É extremamente difícil decidir ir a um psicólogo. É como dar um passo para o abismo. Uma das principais razões é o medo. Luísa estava num enorme sofrimento. Acumulado há anos. Mas o temor de poder descobrir coisas sobre ela própria era mais assustador do que a sua angústia. É um paradoxo muito difícil de ser experienciado: estar em sofrimento e sentir medo de procurar uma saída. Neste contexto, é fácil cavar o abismo do isolamento.

“Não sei o que se passa comigo. Deixei de fazer a minha vida. Despedi-me no mês passado. Não consigo andar nos transportes públicos. Até as pessoas mais chegadas estou a evitar. Não vou ter com as minhas amigas. E acho que não há nada que se possa fazer… estou com medo de estar a ficar louca. Vivo uma amargura que parece não ter fim, mas isto acaba por ser uma carapaça, que passei a conhecer e onde passei a viver. Também isso é muito estranho. Não sei… tenho medo disto que estou a viver, mas tenho horror de saber o que é isto que eu tenho.”

Luísa teve uma experiência única. A sua. Que a levou a uma profunda depressão e a ter ataques de pânico quase diários. Mas tinha algo comum: o medo de descobrir o que isso significava sobre si mesma. O sofrimento estava lá, mas o medo também. E era muito forte.

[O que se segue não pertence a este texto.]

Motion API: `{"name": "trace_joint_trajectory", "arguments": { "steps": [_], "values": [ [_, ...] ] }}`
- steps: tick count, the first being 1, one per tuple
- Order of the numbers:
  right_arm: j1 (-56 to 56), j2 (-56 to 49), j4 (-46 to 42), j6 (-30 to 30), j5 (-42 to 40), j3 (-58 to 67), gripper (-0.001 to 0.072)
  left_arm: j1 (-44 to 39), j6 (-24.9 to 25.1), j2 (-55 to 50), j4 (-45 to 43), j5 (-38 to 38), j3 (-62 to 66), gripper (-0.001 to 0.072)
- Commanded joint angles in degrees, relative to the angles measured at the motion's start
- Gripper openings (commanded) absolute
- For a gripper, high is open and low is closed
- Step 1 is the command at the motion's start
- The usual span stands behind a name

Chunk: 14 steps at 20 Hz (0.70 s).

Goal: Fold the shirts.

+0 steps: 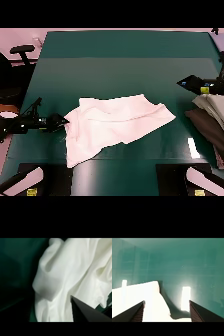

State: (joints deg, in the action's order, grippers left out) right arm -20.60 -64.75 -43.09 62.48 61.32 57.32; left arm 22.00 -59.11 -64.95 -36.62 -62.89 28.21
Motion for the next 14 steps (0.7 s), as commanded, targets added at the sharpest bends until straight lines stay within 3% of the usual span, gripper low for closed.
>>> {"name": "trace_joint_trajectory", "arguments": {
  "steps": [1, 2, 4, 6, 10, 14],
  "values": [
    [1.6, -0.5, 0.0, -0.1, 0.3, 0.2, 0.0610, 0.2, 4.6, -4.3, 6.5, 3.5, -0.5, 0.0511],
    [1.6, -0.5, 0.0, -0.1, 0.4, 0.2, 0.0608, 0.2, 4.8, -4.3, 6.5, 3.6, -0.5, 0.0480],
    [1.6, -0.5, -0.1, -0.1, 0.4, 0.2, 0.0592, 0.2, 7.0, -4.3, 6.7, 3.9, -0.5, 0.0048],
    [1.5, -0.6, 0.0, -0.1, 0.9, 0.2, 0.0592, 0.2, 10.2, -4.3, 7.6, 3.3, -0.2, 0.0022],
    [1.5, -6.5, 0.1, 0.0, 5.3, 0.7, 0.0592, 0.2, 10.2, -4.3, 6.8, 0.2, 4.5, 0.0022],
    [2.0, -17.6, 3.7, -2.4, 11.2, 9.1, 0.0593, 0.2, 10.1, -4.3, 5.7, -1.4, 9.3, 0.0022]
  ]
}}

A vergonha também estava presente. Sobretudo perante os outros. E assim Luísa vivia outro paradoxo: como qualquer pessoa, vive num mundo de relações humanas, mas eram estas que agora provocavam este sofrimento e a faziam sentir-se ainda mais humilhada perante si mesma. Porque a vergonha é uma emoção ainda mais estimulada pelo olhar do outro. Mesmo que este nada diga.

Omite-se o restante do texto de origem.